* **EXERCISE AIM**:
Leaving the pictures aside, return all of the data below exactly.

* **PROVIDED DATA**:
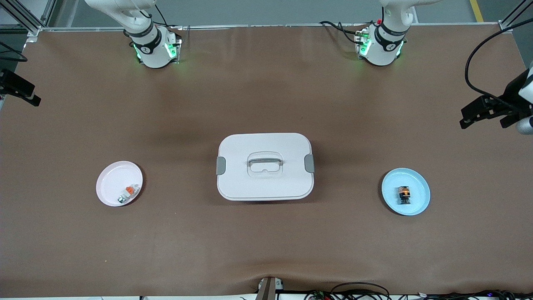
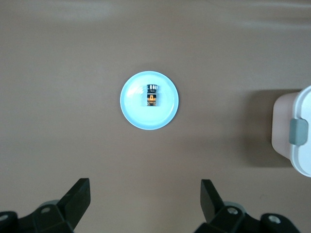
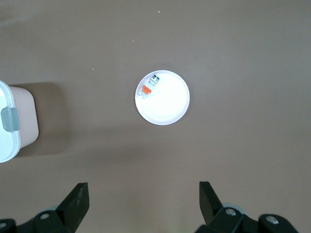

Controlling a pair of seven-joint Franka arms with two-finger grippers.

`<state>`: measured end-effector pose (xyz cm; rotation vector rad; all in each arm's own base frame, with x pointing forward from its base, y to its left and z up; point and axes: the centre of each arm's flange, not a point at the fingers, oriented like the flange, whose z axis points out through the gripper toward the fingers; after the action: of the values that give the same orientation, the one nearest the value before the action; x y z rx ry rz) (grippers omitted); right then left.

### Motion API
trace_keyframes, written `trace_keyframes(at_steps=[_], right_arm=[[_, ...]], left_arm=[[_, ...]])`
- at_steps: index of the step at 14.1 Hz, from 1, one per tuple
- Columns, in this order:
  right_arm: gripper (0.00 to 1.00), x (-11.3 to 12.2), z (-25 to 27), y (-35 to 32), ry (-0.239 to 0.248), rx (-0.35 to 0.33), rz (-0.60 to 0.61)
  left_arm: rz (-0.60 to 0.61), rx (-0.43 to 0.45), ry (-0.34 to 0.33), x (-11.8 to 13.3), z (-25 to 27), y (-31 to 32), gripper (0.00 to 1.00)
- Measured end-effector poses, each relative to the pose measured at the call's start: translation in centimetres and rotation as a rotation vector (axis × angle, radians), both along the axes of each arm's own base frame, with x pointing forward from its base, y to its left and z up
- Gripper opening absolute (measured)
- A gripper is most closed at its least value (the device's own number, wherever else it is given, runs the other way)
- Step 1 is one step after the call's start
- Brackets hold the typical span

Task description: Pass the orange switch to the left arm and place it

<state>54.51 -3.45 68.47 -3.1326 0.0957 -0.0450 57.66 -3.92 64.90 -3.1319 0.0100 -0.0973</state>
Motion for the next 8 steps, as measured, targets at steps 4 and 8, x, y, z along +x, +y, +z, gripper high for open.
trace_keyframes(at_steps=[4,8], right_arm=[[1.00,0.0,0.0,0.0,-0.003,0.000,0.000],[1.00,0.0,0.0,0.0,-0.004,0.000,0.000]], left_arm=[[-0.042,0.012,0.001,-2.4,0.8,-3.3,1.00],[-0.036,-0.002,0.005,-5.1,1.4,-2.9,1.00]])
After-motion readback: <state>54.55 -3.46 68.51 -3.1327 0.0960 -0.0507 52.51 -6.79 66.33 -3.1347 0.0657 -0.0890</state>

* **ANSWER**:
Controlling a pair of seven-joint Franka arms with two-finger grippers.

`<state>`: measured end-effector pose (xyz cm; rotation vector rad; all in each arm's own base frame, with x pointing forward from its base, y to its left and z up; point and axes: the centre of each arm's flange, not a point at the fingers, oriented like the flange, whose z axis points out through the gripper toward the fingers; after the action: of the values that give the same orientation, the one nearest the value before the action; x y z rx ry rz) (grippers omitted); right then left.

### Motion API
trace_keyframes, written `trace_keyframes(at_steps=[_], right_arm=[[_, ...]], left_arm=[[_, ...]])`
- at_steps: index of the step at 14.1 Hz, from 1, one per tuple
- Columns, in this order:
  right_arm: gripper (0.00 to 1.00), x (-11.3 to 12.2), z (-25 to 27), y (-35 to 32), ry (-0.239 to 0.248), rx (-0.35 to 0.33), rz (-0.60 to 0.61)
  left_arm: rz (-0.60 to 0.61), rx (-0.43 to 0.45), ry (-0.34 to 0.33), x (-11.8 to 13.3), z (-25 to 27), y (-31 to 32), gripper (0.00 to 1.00)
- Measured end-effector poses, each relative to the pose measured at the call's start: translation in centimetres and rotation as a rotation vector (axis × angle, radians), both along the axes of each arm's own base frame, with x pointing forward from its base, y to its left and z up
- Gripper opening absolute (measured)
- A gripper is most closed at its least value (the device's own number, wherever else it is given, runs the other way)
- Step 1 is one step after the call's start
- Brackets hold the typical span

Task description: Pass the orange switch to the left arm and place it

<state>54.51 -3.45 68.47 -3.1326 0.0957 -0.0450 57.66 -3.92 64.90 -3.1319 0.0100 -0.0973</state>
Motion for the next 8 steps, as measured, targets at steps 4 and 8, x, y, z along +x, +y, +z, gripper high for open.
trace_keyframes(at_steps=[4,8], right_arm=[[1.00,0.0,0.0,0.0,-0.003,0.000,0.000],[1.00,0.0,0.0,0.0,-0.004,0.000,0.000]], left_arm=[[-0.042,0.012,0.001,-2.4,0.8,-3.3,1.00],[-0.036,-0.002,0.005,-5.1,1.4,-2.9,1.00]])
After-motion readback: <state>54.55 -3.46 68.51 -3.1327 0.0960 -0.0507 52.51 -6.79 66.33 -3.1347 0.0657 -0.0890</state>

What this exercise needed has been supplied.